Search code examples
pythonpython-requestsurllib2urllibhttplib2

Multiple URL requests to API without getting error from urllib2 or requests


I am trying to get data from different APIs. They are received in JSON format, stored in SQLite and afterwards parsed.

The issue I am having is that when sending many requests I eventually receive an error, even if I am using time.sleep between requests.

Usual approach

My code looks like the one below, where this would be inside a loop and the url to be opened would be changing:

base_url = 'https://www.whateversite.com/api/index.php?'
custom_url = 'variable_text1' + & + 'variable_text2' 

url = base_url + custom_urls #url will be changing

time.sleep(1)
data = urllib2.urlopen(url).read() 

This runs thousands of times inside the loop. The problem comes after the script has been running for a while (up to a couple of hours), then I get the following errors or similar ones:

    data = urllib2.urlopen(url).read()
  File "/System/Library/Frameworks/Python.framework/Versions/2.7/lib/python2.7/urllib2.py", line 127, in urlopen
    return _opener.open(url, data, timeout)
  File "/System/Library/Frameworks/Python.framework/Versions/2.7/lib/python2.7/urllib2.py", line 404, in open
    response = self._open(req, data)
  File "/System/Library/Frameworks/Python.framework/Versions/2.7/lib/python2.7/urllib2.py", line 422, in _open
    '_open', req)
  File "/System/Library/Frameworks/Python.framework/Versions/2.7/lib/python2.7/urllib2.py", line 382, in _call_chain
    result = func(*args)
  File "/System/Library/Frameworks/Python.framework/Versions/2.7/lib/python2.7/urllib2.py", line 1222, in https_open
    return self.do_open(httplib.HTTPSConnection, req)
  File "/System/Library/Frameworks/Python.framework/Versions/2.7/lib/python2.7/urllib2.py", line 1184, in do_open
    raise URLError(err)
urllib2.URLError: <urlopen error [Errno 8] nodename nor servname provided, or not known>

or

    uh = urllib.urlopen(url)
  File "/System/Library/Frameworks/Python.framework/Versions/2.7/lib/python2.7/urllib.py", line 87, in urlopen
    return opener.open(url)
  File "/System/Library/Frameworks/Python.framework/Versions/2.7/lib/python2.7/urllib.py", line 208, in open
    return getattr(self, name)(url)
  File "/System/Library/Frameworks/Python.framework/Versions/2.7/lib/python2.7/urllib.py", line 437, in open_https
    h.endheaders(data)
  File "/System/Library/Frameworks/Python.framework/Versions/2.7/lib/python2.7/httplib.py", line 969, in endheaders
    self._send_output(message_body)
  File "/System/Library/Frameworks/Python.framework/Versions/2.7/lib/python2.7/httplib.py", line 829, in _send_output
    self.send(msg)
  File "/System/Library/Frameworks/Python.framework/Versions/2.7/lib/python2.7/httplib.py", line 791, in send
    self.connect()
  File "/System/Library/Frameworks/Python.framework/Versions/2.7/lib/python2.7/httplib.py", line 1172, in connect
    self.timeout, self.source_address)
  File "/System/Library/Frameworks/Python.framework/Versions/2.7/lib/python2.7/socket.py", line 553, in create_connection
    for res in getaddrinfo(host, port, 0, SOCK_STREAM):
IOError: [Errno socket error] [Errno 8] nodename nor servname provided, or not known

I believe this happens because the modules throw an error at some point if used too often in a short period of time.

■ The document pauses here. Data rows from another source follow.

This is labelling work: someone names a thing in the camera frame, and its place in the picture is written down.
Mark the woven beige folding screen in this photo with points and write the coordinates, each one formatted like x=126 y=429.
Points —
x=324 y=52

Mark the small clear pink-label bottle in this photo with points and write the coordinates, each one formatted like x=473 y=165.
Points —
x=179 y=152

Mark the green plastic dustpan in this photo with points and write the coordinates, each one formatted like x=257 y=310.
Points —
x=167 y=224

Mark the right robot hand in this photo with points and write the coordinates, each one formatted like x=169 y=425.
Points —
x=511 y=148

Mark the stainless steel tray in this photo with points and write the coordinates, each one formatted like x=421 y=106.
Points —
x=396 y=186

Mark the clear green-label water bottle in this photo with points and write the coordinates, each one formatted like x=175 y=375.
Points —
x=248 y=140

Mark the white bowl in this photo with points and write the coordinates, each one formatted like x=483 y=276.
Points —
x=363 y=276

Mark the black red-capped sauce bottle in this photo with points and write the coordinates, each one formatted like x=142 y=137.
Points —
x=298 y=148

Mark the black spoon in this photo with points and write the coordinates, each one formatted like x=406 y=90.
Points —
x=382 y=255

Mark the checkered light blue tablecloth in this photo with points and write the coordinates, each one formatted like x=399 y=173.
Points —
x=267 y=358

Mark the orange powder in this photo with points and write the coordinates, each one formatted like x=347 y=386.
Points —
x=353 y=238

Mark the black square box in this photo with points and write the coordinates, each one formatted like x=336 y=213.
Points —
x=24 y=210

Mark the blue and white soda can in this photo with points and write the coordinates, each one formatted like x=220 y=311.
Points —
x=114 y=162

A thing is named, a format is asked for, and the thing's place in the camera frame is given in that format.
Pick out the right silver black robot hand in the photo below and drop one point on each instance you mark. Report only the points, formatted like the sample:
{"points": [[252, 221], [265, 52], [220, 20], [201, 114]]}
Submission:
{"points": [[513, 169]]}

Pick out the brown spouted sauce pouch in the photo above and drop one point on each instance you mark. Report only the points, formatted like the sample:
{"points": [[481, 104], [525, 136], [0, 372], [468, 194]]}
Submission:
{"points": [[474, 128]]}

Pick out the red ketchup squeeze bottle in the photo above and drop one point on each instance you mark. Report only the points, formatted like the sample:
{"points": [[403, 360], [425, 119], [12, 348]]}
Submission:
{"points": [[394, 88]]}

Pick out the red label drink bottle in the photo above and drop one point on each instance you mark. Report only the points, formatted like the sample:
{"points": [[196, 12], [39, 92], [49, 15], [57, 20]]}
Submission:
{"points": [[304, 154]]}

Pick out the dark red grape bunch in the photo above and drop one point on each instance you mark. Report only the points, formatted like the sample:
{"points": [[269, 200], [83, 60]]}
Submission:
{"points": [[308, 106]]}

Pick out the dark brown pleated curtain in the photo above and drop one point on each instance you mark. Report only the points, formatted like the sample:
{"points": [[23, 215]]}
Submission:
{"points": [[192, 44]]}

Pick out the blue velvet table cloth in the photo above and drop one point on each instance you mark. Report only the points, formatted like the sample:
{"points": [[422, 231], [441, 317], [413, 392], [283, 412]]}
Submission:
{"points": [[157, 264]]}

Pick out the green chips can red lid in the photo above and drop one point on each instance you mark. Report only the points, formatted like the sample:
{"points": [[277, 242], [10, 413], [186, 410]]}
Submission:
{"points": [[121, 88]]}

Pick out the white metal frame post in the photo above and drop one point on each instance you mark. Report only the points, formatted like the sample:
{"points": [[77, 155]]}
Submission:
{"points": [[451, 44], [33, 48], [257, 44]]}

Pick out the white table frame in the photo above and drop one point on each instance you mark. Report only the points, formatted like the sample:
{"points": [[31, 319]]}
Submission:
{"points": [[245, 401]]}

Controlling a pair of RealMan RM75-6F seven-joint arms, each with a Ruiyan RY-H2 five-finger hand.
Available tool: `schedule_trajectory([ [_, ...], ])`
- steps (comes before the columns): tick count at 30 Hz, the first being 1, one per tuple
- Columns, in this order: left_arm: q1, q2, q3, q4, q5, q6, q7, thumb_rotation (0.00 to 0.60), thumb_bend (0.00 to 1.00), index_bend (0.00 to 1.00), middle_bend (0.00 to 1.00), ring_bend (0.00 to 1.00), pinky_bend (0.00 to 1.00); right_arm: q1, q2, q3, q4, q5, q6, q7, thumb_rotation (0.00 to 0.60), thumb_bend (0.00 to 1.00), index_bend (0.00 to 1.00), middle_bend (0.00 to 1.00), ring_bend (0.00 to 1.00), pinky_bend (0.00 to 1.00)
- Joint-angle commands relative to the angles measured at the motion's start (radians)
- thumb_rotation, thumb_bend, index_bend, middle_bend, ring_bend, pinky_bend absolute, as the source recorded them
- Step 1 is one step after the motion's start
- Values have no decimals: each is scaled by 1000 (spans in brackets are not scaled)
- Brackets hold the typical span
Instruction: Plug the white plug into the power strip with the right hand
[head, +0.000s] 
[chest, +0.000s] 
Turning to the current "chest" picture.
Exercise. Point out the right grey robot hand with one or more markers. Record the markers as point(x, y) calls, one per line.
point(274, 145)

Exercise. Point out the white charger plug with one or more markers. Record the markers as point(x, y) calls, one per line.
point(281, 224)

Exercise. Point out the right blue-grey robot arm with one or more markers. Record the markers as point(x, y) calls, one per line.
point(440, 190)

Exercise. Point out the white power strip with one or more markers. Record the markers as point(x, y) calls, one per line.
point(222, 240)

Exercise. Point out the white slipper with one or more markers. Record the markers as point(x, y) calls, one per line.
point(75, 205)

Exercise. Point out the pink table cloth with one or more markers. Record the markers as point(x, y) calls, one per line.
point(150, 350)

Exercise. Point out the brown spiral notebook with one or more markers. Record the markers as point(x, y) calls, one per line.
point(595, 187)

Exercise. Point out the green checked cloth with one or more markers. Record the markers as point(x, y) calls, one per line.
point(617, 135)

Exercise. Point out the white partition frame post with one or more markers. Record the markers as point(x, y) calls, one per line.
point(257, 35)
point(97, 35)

From what I've read in many different threads about which module is better, I think for my needs all would work and the main lever to choose one is that it can open as many url's as possible. In my experience, urllib and urllib2 are better than requests for that, as requests crashed in less time.

Assuming that I do not want to increase the waiting time used in time.sleep, these are the solutions I thought so far:

Possible solutions?

A

I thought of combining all different modules. That would be:

  • Start, for instance, with requests.
  • After a specific time or when error is thrown, switch automatically to urllib2
  • After a specific time or when error is thrown, switch automatically to other modules (such as httplib2 or urllib) or back to requests
  • And so on...

B

Use try .. except block to handle that exception, as suggested here.

C

I've also read about sending multiple requests at once or in parallel. I don't know how that exactly works and if it could actually be useful


However, I am not convinced about any of these solutions.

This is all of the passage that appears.